Background
Tomosaburō Katō was born on 22 February 1861 in Hiroshima. He was a son of a samurai of the fief of Aki.
加藤 友三郎
Tomosaburō Katō was born on 22 February 1861 in Hiroshima. He was a son of a samurai of the fief of Aki.
In 1873 he entered the school that later became the Naval Academy and in time graduated from the Naval Academy and the Naval Staff College.
In 1883 he was commissioned as an ensign. He was sent to England in 1891 as an ordnance supervision officer and the same year became an officer aboard the warship Toshino, which had been built in England at the request of the Japanese. After cruising in foreign waters, he returned aboard the ship to Japan in 1894. The same year he served in the Sino-Japanese War as gunnery lieutenant of the Toshino.

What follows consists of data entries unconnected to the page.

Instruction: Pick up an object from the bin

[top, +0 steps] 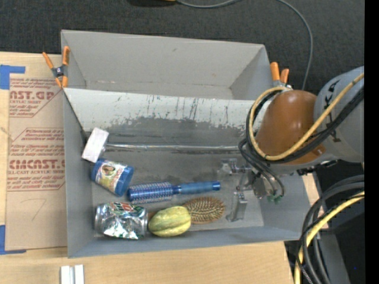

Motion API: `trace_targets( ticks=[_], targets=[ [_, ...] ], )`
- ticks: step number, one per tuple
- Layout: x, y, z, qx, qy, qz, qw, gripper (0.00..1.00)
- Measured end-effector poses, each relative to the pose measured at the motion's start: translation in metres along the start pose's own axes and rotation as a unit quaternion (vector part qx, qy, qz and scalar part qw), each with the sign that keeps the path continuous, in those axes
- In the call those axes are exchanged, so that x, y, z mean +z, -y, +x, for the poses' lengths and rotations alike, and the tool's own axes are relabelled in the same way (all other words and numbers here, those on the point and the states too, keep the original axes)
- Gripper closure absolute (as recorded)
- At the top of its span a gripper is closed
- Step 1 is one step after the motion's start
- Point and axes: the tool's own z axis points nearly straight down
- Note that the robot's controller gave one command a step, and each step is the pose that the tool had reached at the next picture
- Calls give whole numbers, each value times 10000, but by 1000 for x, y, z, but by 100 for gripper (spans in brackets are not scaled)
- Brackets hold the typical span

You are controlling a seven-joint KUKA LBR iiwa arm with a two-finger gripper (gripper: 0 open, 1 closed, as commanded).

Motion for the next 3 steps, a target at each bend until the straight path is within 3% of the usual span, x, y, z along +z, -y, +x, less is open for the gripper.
trace_targets(
  ticks=[1, 2, 3],
  targets=[
    [0, 0, 0, 0, 0, 0, 10000, 0],
    [59, -54, -24, -133, -1, -8, 9999, 0],
    [49, -68, 2, -42, 18, -7, 10000, 100]
  ],
)
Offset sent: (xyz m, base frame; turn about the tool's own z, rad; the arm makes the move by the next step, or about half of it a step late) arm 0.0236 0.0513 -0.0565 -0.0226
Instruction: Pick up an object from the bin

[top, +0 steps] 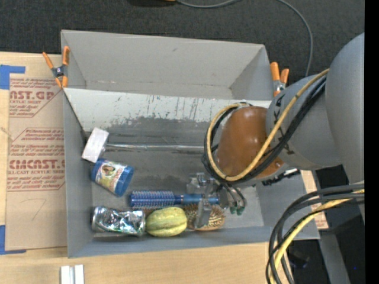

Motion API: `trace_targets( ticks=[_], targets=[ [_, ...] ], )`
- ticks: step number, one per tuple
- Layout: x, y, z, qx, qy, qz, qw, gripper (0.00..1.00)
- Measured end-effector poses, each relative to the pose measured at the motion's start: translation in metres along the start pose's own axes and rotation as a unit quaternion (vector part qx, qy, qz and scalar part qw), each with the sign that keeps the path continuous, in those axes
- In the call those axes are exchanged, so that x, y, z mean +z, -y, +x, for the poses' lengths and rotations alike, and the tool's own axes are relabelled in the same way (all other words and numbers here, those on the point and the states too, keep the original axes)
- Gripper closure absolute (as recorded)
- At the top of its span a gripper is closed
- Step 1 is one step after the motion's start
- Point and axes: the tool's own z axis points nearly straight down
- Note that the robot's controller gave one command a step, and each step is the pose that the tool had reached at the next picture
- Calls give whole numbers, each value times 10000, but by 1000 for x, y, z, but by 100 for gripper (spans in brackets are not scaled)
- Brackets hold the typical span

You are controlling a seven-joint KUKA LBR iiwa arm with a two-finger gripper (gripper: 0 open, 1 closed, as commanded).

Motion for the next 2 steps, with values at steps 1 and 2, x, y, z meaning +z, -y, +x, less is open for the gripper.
trace_targets(
  ticks=[1, 2],
  targets=[
    [0, 0, 0, 2, -1, 1, 10000, 100],
    [14, -6, -7, 67, -12, 3, 10000, 100]
  ],
)
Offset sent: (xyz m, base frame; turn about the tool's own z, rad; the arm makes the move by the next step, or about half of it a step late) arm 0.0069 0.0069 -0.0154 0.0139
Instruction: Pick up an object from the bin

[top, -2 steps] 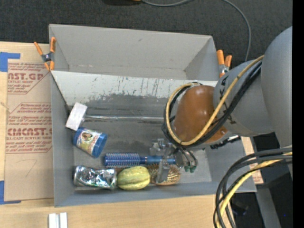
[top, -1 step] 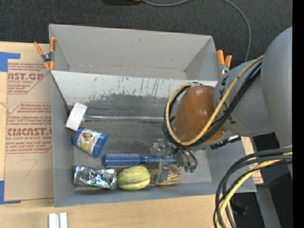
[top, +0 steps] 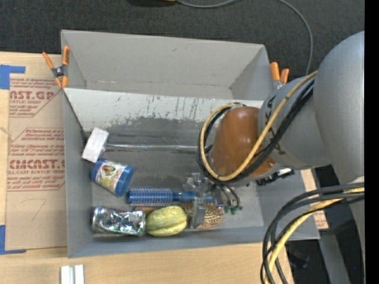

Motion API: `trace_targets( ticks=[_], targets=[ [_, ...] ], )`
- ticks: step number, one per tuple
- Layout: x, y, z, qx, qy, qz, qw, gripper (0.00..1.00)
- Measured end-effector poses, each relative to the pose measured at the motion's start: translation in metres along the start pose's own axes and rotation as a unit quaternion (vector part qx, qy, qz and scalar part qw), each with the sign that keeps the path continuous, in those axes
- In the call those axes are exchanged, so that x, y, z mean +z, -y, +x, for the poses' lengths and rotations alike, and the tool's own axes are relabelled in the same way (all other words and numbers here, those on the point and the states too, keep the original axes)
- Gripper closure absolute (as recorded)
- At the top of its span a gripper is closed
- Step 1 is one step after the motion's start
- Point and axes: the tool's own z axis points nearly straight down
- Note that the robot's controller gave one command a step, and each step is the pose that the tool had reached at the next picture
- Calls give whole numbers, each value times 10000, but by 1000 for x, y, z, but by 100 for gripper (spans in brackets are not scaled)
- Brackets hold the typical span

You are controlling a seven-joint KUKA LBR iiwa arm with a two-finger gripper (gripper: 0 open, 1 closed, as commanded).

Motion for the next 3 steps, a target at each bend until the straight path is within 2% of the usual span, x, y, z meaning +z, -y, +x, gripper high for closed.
trace_targets(
  ticks=[1, 2, 3],
  targets=[
    [-19, 2, 0, -112, 16, -2, 9999, 100],
    [-19, 2, 0, -113, 16, -2, 9999, 100],
    [-36, 0, 0, -208, 19, 0, 9998, 100]
  ],
)
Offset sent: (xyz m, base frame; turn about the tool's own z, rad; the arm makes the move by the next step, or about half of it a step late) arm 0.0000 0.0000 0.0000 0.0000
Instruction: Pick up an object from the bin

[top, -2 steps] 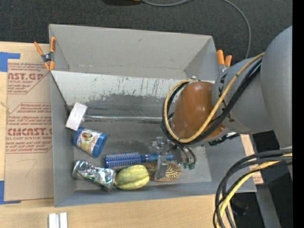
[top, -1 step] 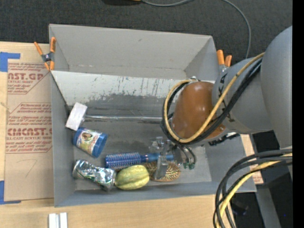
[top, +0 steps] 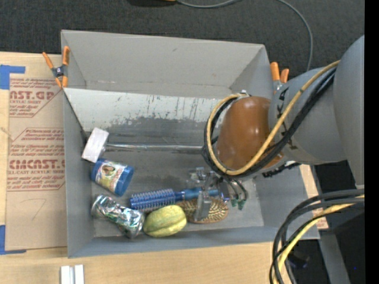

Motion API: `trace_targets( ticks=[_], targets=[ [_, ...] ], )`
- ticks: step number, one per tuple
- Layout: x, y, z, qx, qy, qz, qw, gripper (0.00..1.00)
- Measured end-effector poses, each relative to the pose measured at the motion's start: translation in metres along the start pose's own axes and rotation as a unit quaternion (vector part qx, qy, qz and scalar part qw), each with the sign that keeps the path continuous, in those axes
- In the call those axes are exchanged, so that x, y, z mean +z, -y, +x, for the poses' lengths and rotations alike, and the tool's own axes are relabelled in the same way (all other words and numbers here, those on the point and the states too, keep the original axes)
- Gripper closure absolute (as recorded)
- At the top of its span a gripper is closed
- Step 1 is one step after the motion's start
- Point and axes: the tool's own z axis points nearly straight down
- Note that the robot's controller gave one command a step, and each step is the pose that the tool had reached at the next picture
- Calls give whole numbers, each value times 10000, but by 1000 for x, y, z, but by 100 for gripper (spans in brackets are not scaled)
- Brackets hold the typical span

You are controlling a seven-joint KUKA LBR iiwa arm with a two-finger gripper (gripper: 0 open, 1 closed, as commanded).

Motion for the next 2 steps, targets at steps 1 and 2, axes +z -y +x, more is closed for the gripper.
trace_targets(
  ticks=[1, 2],
  targets=[
    [22, 10, -1, 56, -15, -1, 10000, 100],
    [16, 6, -2, -5, -7, 2, 10000, 100]
  ],
)
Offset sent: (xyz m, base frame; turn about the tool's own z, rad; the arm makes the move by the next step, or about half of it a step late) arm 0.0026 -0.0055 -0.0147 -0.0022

In 1895 he was promoted to the rank of lieutenant commander and assigned to duty in the Bureau of Naval Affairs in the Naval Ministry. The following year he was also made an instructor in the Naval Staff College, giving instruction in gunnery.
In 1898 he became commander of the warship Tsukushi, and from 1899 on served as the head of various sections in the Bureau of Naval Affairs. In 1904, with the outbreak of the Russo-Japanese War, he was promoted to the rank of captain and made chief of staff for the Second Fleet. In the course of the war, he advanced to the rank of rear admiral and became chief of staff of the Combined Fleet, participating in the battle of the Japan Sea aboard the flagship Mikasa. In 1906 he became vice-minister of the navy, in 1908 a vice admiral, in 1909 commander of the Kure Naval Yard, and in 1913 commander of the First Fleet. In 1915, after the outbreak of the First World War, he became minister of the navy in the cabinet of Okuma Shigenobu and continued to hold that position in the Terauchi, Hara, and Takahashi cabinets and when he himself became prime minister in 1922. He thus held a cabinet post for a total of ninety-four months, a record surpassed only by Saito Makoto. During this period he worked to implement plans for naval expansion.
In 1921 he attended the Washington Conference as chief plenipotentiary of the Japanese delegation and in 1922 signed the naval reduction treaty on Japan’s behalf. He returned to Japan the same year, and when the Seiyukai cabinet of Takahashi Korekiyo resigned, he was appointed prime minister on the recommendation of the elder statesmen. With the support of the Seiyukai, he formed a new cabinet centering about members of the bureaucracy and the House of Peers.
He died in 1923 while holding the office of prime minister.
He was a man who was capable of taking the long view and of dealing with problems in a cool-headed and thorough manner, but he suffered from poor health.